Erin walked past their individual bunk rooms and to the laundry room near the upstairs lockers. They usually changed into their uniforms on the second floor and kept their turnout pants, turnout jackets, and boots near the trucks. “Hey, probie, come on. It’s chow time and probie education session time.”

Carver had a pile of badly folded laundry in front of him. “Is it a pop-quiz in the art of folding fitted sheets?”

“That’s cute, probie. Come on, lieutenants’re going to talk to you.”

While she was gone, Aiden had made a city map out of the knives, forks, and cups.

Carver sat down across from Aiden; Luna was sitting at the end of the table with Vanessa in between the two of them. “What’s this?”

“It’s our service area,” Aiden said, “Over the next couple weeks, we’re going to take you on ride-alongs with us to flush hydrants, familiarize yourself with the different areas, and see some of our building inspections.”

“Here we are, four blocks from MetroGen. That has fourteen floors,” Vanessa pointed to a tower of cups.

“I’m familiar with MetroGen.” Everyone except Luna rolled their eyes.

“Now, six blocks to the west, what do we call this?” Aiden tapped a set of napkins lined up in a line.

“That would be Doctor Row,” Carver answered. The area around MetroGen had gentrified in the past decades and was named for its large amount of resident housing.

“Tell me the basic layout of a house at Doctor Row?” Vanessa said.

“They aren’t houses. Those are attached townhouses,” Carver answered.

“What type of construction with how many exits? Describe the general occupancy,” Luna requested.

“They’re type III ordinary construction. They have front doors and back garages. It’s mostly resident housing. Med students live in the dorm to the east, out of our service area.”

Aiden was less than happy. “Erin, take over.”

Erin had been picked to correct him because she lived on Doctor Row. “It’s not type III. It’s type V wood frame construction because it’s newer. The rowhouses are mostly one and two bedrooms with a scattering of three-bedrooms. They have shared walls with multiple void spaces in the vertical architecture. The second stories are mostly loft storage or extensions of the garages. Residents and fellows may not need a lot of living space, but they like their storage.”

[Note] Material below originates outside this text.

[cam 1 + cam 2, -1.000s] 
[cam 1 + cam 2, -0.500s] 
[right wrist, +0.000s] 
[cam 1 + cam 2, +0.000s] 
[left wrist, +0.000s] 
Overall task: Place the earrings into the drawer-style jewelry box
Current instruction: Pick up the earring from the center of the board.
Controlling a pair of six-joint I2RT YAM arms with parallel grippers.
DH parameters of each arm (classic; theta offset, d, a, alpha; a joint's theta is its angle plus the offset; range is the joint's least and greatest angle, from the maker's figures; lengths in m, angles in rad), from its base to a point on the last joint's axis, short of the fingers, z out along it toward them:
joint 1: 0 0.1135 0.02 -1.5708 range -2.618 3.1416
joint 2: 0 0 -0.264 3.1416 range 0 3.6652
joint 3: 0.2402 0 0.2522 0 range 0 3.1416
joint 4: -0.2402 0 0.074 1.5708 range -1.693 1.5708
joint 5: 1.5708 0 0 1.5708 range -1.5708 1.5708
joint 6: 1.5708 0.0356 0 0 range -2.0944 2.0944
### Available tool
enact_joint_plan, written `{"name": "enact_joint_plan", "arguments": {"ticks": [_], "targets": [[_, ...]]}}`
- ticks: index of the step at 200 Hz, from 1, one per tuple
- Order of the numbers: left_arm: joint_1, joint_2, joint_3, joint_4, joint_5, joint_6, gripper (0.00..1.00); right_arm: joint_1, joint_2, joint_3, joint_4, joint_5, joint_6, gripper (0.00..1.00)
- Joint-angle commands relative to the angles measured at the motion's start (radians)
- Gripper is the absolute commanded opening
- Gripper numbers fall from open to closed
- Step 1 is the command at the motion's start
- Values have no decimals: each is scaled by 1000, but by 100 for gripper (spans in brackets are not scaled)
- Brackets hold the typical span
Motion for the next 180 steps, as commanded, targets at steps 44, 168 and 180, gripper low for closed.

“Further west takes you into more housing and businesses. North is toward Lake Erie and downtown. What is the tallest building in Cleveland?” Luna threw Carver a freebie.

“Key Tower,” he answered correctly.

“Please explain some of the basic hazards of firefighting in a high-rise building,” Luna said.

“Our equipment can’t reach the higher floors. Nothing gets above the fifth floor.”

“Go on,” Aiden said.

“Our water is supplied through the standpipes in the hallways that is pumped from the ground floor.”

“Better not be in the hallways,” Aiden snapped.

“The stairwells. The standpipes are in the stairwells,” Carver corrected himself.

“Where is the central command post?” Vanessa asked.